Le maire de la municipalité de Price dans la Mitis, Fabien Boucher n'a pas l'intention pour le moment de mettre fin au crédit de taxes que son administration offre actuellement. Depuis janvier 2013, la municipalité offre un crédit de taxes à « tout bâtiment à vocation résidentielle, commerciale ou industrielle construit, agrandi ou rénové en conformité avec le règlement d'urbanisme ».

C'est précisément ce genre de situation que dénonce le maire d'Amqui Gaétan Ruest, pour qui cette pratique est carrément une concurrence déloyale puisque les municipalités qui y ont recours ont un avantage indu sur les autres.

Il est d'ailleurs intervenu par écrit en mars dernier auprès du ministère des Affaires municipales et de l'Occupation du territoire (MAMOT) et du ministre Pierre Moreau.
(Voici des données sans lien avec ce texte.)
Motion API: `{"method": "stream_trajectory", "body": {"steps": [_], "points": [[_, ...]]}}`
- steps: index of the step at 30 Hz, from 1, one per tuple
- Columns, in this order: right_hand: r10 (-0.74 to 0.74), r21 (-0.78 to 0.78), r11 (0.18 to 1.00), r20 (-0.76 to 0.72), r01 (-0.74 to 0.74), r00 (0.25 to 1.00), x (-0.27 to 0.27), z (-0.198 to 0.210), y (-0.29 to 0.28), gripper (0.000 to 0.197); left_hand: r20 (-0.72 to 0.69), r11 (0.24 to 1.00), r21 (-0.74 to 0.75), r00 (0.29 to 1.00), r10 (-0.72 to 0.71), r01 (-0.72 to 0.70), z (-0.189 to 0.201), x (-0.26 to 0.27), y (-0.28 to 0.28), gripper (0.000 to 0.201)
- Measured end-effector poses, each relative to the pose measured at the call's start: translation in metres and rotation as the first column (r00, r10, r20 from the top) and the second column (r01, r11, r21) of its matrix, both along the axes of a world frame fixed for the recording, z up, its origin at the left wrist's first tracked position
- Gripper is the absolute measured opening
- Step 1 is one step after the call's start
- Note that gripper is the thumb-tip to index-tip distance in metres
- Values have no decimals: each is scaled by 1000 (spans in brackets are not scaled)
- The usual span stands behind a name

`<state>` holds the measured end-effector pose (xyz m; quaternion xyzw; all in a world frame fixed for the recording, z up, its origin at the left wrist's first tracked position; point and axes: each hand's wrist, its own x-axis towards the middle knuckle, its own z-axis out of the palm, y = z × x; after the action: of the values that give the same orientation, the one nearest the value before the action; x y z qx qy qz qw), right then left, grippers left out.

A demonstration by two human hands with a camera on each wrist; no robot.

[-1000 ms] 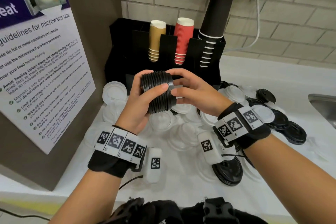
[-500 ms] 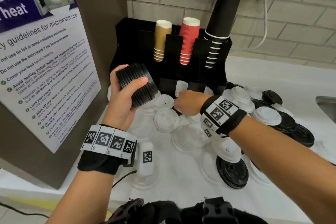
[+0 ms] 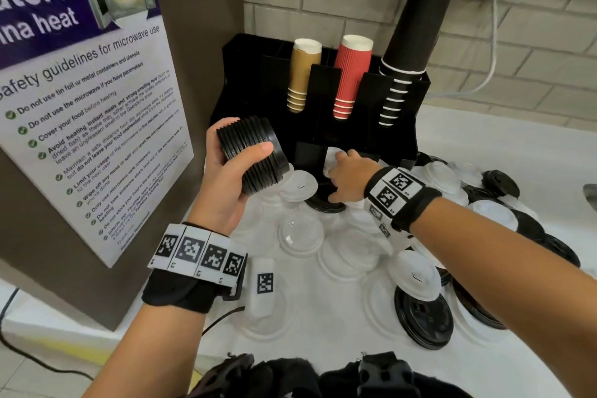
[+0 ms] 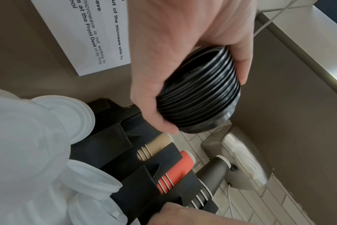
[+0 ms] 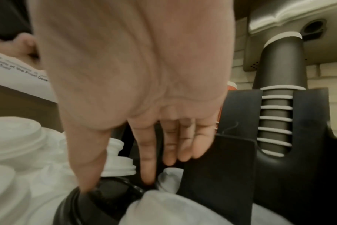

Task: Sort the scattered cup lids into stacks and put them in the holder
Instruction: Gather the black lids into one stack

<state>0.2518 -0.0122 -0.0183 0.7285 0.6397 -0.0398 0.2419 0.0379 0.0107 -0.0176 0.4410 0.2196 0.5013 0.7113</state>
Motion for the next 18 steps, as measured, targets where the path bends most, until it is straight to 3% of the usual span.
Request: {"method": "stream_trajectory", "body": {"steps": [2,5,8,13,18], "points": [[24,30,999,-153,-19,988,0,-2,2,58,-5,1000,-3,1000,-1,1,-1,2,0,61],[-60,30,997,-280,71,958,-5,-7,5,68,-15,1000,1,1000,-13,13,-2,5,0,59],[-128,-16,991,-284,129,950,-8,-12,8,69,-19,1000,11,1000,-22,23,-3,7,0,63],[-124,-15,992,-236,124,964,-8,-17,10,65,-23,1000,7,999,-29,29,-5,8,1,62],[-166,-43,986,-310,160,936,-3,-17,12,58,-28,999,10,999,-37,37,-4,8,1,60]]}}
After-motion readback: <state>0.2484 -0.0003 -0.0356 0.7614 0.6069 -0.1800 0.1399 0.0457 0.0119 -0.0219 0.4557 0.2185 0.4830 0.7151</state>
Il vient de recevoir la réponse confirmant que cette pratique ne respecte pas la Loi sur l'aménagement et l'urbanisme. Québec précise que la loi permet aux municipalités d'accorder des crédits seulement pour revitaliser des secteurs où la majorité des bâtiments ont été construits depuis au moins 20 ans.

Son homologue de Price, Fabien Boucher croit quant à lui qu'une municipalité a le droit de s'auto réglementer pour encourager les gens à venir s'installer chez elle.

Il affirme ne pas avoir reçu de consigne lui interdisant cette pratique.

Quant à la direction régionale du MAMOT, elle affirme qu'elle n'a pas le pouvoir de contraindre les municipalités. Seul le tribunal le peut.